The deal of the century is no more.
Bell Atlantic Corp. and Tele-Communications Inc. called off their planned $ 33 billion merger Wednesday, blaming the move on the Federal Communications Commission’s decision Tuesday to cut cable rates another 7%.
“Regulatory actions announced this week made reaching agreement on a transaction of this magnitude impossible,” said Bell Atlantic chairman Ray Smith.
TCI prez John Malone added that this was “not the time to bring our two companies together.”
Separately, TCI senior VP of policy and planning Bob Thomson told Daily Variety that the company would suspend $ 500 million in capital expenditures — half of which was already earmarked for the building of the superhighway — pending further clarification of the FCC’s new cable rate rules.
But the FCC said it would not be the fall guy. Shortly after the announcement of the failed merger, FCC chairman Reed Hundt and commissioner James Quello strongly disputed the claims by Bell Atlantic and TCI that regulatory uncertainties led to the decision to call off the merger.
Hundt said in a statement late Wednesday that the FCC decision announced Tuesday — to roll back cable rates an extra 7% –“did not in any way make the future of the cable industry more unsettled.”
“Our adoption of a comprehensive set of regulations clarifies the industry’s future,” the statement continued.
Quello echoed Hundt’s comments in a telephone interview. He said the two companies “cannot possibly blame this (the cancellation of the merger) on regulatory uncertainties. That’s almost too convenient. Our rules do not affect cable’s ability to expand or invest.”
Indeed, rumors that the deal was on the verge of collapse have surfaced several times since it was announced in October.

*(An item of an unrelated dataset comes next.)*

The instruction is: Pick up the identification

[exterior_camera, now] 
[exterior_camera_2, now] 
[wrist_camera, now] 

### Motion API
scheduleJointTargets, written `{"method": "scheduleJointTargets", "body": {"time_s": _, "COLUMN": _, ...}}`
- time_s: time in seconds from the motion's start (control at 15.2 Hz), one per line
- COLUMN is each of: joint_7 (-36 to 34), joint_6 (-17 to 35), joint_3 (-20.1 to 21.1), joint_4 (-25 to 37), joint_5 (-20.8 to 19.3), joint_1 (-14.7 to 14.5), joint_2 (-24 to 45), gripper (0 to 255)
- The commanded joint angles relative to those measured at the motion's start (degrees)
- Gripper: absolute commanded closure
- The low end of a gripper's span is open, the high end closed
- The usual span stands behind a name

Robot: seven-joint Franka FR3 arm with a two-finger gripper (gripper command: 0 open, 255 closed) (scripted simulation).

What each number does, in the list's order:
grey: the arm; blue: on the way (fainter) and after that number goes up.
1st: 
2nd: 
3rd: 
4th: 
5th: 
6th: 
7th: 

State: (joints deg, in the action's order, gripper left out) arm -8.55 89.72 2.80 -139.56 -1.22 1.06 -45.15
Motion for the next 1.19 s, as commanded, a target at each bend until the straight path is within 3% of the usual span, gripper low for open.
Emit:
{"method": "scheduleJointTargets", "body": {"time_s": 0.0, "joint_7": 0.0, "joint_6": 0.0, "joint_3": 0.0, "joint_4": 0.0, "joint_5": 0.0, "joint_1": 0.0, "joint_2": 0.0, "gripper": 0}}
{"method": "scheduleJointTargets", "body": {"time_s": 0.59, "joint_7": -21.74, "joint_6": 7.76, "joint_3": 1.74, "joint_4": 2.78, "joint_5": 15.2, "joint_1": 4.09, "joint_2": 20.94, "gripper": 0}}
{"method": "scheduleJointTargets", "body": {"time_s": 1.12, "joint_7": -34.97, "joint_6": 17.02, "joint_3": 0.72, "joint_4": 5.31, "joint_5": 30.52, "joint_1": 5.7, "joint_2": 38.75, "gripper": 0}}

Also, TCI’s stock had plummeted roughly 27% since the deal was announced, following a similar plunge in Bell Atlantic shares. On Wednesday, TCI shares closed at $ 24.25, down 63 cents, and Bell Atlantic shares were off 63 cents to $ 52.63. The deal was called off after the stock market closed.
“Because of the size and complexity of the deal, I’m sure there were plenty of issues,” said Jessica Reif, an Oppenheimer & Co. analyst. “The reregulation of the cable industry is the icing on the cake.”
There is also some speculation that Bell Atlantic realized it may not need TCI to bring it into the interactive multimedia age. The Baby Bell plans to roll out a full-service cable network in Alexandria, Va., in April that’s not a test, but the actual start of its interactive system. No cable company has gotten to that stage yet.
The merger of the telco and the cabler was a harbinger of things to come — a pairing of two behemoths in their respective industries and a sign those two industries were quickly becoming one.
Huge telephone companies had little experience distributing video signals and no experience operating in the entertainment industry. And the cable companies didn’t have the switching technology that phone companies mastered in connecting calls that would be necessary to transmit a virtually limitless number of channels to future cable subscribers.
Indeed, soon after the merger announcement, cable stocks soared on speculation of other such pairings. And some followed TCI and Bell Atlantic’s lead. Cox Cable linked with Southwestern Bell and Jones Intercable sold a stake to a Canadian telco. Comcast, Cablevision and Continental Cablevision also have been named as possible telco-merger candidates.
Rather than seeing the deal’s collapse as a sweeping indictment of cable-telco mergers, Reif said the size of the merger, both in dollars and in terms, made it especially vulnerable to the vagaries of the stock market and regulators.
“There are still plenty of cable deals,” Reif said.
No doubt speculation about Malone teaming up again with Barry Diller, head of the QVC home shopping network in which TCI initially invested, also will heat up.